*WORK TO BE COMPLETED:*
The entries are to be written out again with no differences.

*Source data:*
--- START ---
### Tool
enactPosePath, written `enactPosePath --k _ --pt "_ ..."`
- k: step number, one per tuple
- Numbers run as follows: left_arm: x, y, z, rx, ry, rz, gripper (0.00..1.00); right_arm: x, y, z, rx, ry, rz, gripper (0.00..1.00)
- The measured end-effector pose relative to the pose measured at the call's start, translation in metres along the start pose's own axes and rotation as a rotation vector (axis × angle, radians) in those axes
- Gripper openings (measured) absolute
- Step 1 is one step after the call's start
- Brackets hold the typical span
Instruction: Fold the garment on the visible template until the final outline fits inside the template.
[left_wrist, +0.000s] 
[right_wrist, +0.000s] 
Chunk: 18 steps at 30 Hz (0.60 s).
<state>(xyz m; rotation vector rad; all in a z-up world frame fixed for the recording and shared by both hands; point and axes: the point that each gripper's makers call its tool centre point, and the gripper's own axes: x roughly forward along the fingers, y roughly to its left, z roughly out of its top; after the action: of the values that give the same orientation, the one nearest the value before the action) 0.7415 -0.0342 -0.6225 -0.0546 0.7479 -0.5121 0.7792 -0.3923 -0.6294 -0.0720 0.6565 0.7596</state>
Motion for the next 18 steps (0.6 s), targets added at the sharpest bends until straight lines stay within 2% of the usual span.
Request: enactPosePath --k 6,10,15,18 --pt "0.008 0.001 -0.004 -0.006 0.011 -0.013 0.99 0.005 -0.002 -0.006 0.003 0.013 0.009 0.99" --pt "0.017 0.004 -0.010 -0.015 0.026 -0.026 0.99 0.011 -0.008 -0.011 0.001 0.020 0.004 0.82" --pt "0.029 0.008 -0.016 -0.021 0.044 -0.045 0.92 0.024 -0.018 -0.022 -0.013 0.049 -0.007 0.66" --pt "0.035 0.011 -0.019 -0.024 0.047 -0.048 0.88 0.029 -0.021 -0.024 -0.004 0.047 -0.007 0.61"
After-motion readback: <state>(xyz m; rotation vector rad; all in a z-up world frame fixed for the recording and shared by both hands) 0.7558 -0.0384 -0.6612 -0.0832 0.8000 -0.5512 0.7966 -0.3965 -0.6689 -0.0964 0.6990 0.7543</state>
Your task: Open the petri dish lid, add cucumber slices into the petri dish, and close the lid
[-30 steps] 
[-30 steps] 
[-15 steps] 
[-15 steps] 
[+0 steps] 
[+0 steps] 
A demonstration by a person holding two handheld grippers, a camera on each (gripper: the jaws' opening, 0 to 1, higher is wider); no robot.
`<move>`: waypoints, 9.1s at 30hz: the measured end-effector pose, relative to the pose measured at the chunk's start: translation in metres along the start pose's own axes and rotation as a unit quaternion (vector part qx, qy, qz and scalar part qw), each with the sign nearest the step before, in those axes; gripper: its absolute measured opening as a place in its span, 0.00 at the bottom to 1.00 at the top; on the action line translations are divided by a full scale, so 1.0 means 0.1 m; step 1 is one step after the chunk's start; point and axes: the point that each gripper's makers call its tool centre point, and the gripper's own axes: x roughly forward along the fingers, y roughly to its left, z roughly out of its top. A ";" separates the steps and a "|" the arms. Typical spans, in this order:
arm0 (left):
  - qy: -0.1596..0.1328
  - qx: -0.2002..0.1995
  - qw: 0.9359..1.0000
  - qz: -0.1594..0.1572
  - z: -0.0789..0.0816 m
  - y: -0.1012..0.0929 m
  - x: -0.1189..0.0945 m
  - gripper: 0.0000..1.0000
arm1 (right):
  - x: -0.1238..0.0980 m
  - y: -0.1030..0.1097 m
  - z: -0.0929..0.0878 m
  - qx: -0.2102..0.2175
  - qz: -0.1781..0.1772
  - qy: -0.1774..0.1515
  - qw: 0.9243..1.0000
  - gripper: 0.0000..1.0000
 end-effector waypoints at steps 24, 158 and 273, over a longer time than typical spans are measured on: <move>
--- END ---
*RESPONSE FOR THIS EXERCISE:*
### Tool
enactPosePath, written `enactPosePath --k _ --pt "_ ..."`
- k: step number, one per tuple
- Numbers run as follows: left_arm: x, y, z, rx, ry, rz, gripper (0.00..1.00); right_arm: x, y, z, rx, ry, rz, gripper (0.00..1.00)
- The measured end-effector pose relative to the pose measured at the call's start, translation in metres along the start pose's own axes and rotation as a rotation vector (axis × angle, radians) in those axes
- Gripper openings (measured) absolute
- Step 1 is one step after the call's start
- Brackets hold the typical span
Instruction: Fold the garment on the visible template until the final outline fits inside the template.
[left_wrist, +0.000s] 
[right_wrist, +0.000s] 
Chunk: 18 steps at 30 Hz (0.60 s).
<state>(xyz m; rotation vector rad; all in a z-up world frame fixed for the recording and shared by both hands; point and axes: the point that each gripper's makers call its tool centre point, and the gripper's own axes: x roughly forward along the fingers, y roughly to its left, z roughly out of its top; after the action: of the values that give the same orientation, the one nearest the value before the action) 0.7415 -0.0342 -0.6225 -0.0546 0.7479 -0.5121 0.7792 -0.3923 -0.6294 -0.0720 0.6565 0.7596</state>
Motion for the next 18 steps (0.6 s), targets added at the sharpest bends until straight lines stay within 2% of the usual span.
Request: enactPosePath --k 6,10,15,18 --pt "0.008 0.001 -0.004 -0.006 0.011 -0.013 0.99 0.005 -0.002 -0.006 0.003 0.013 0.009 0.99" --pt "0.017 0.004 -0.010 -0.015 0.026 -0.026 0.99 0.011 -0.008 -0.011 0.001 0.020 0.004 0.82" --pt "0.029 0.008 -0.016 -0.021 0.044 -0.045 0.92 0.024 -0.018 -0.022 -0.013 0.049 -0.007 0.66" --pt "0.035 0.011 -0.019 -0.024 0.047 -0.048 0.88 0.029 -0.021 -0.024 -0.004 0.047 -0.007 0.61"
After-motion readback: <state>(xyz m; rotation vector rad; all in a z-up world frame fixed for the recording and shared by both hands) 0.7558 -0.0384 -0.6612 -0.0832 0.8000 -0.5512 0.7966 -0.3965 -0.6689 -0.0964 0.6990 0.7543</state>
Your task: Open the petri dish lid, add cucumber slices into the petri dish, and close the lid
[-30 steps] 
[-30 steps] 
[-15 steps] 
[-15 steps] 
[+0 steps] 
[+0 steps] 
A demonstration by a person holding two handheld grippers, a camera on each (gripper: the jaws' opening, 0 to 1, higher is wider); no robot.
`<move>`: waypoints, 9.1s at 30hz: the measured end-effector pose, relative to the pose measured at the chunk's start: translation in metres along the start pose's own axes and rotation as a unit quaternion (vector part qx, qy, qz and scalar part qw), each with the sign nearest the step before, in those axes; gripper: its absolute measured opening as a place in its span, 0.00 at the bottom to 1.00 at the top; on the action line translations are divided by a full scale, so 1.0 means 0.1 m; step 1 is one step after the chunk's start; point and axes: the point that each gripper's makers call its tool centre point, and the gripper's own axes: x roughly forward along the fingers, y roughly to its left, z roughly out of its top. A ";" separates the steps and a "|" the arms. Typical spans, in this order:
arm0 (left):
  - qy: -0.1596..0.1328
  - qx: -0.2002..0.1995
  - qw: 0.9359..1.0000
  - qz: -0.1594..0.1572
  - z: -0.0789..0.0816 m
  - y: -0.1012..0.0929 m
  - x: -0.1189..0.0945 m
  - gripper: 0.0000..1.0000
arm1 (right):
  - x: -0.1238..0.0980 m
  - y: -0.1030..0.1097 m
  - z: -0.0929..0.0878 m
  - qx: -0.2102..0.2175
  - qz: -0.1781..0.1772
  - qy: -0.1774..0.1515
  - qw: 0.9243..1.0000
  - gripper: 0.0000..1.0000
 end-effector waypoints at steps 24, 158 and 273, over a longer time than typical spans are measured on: <move>

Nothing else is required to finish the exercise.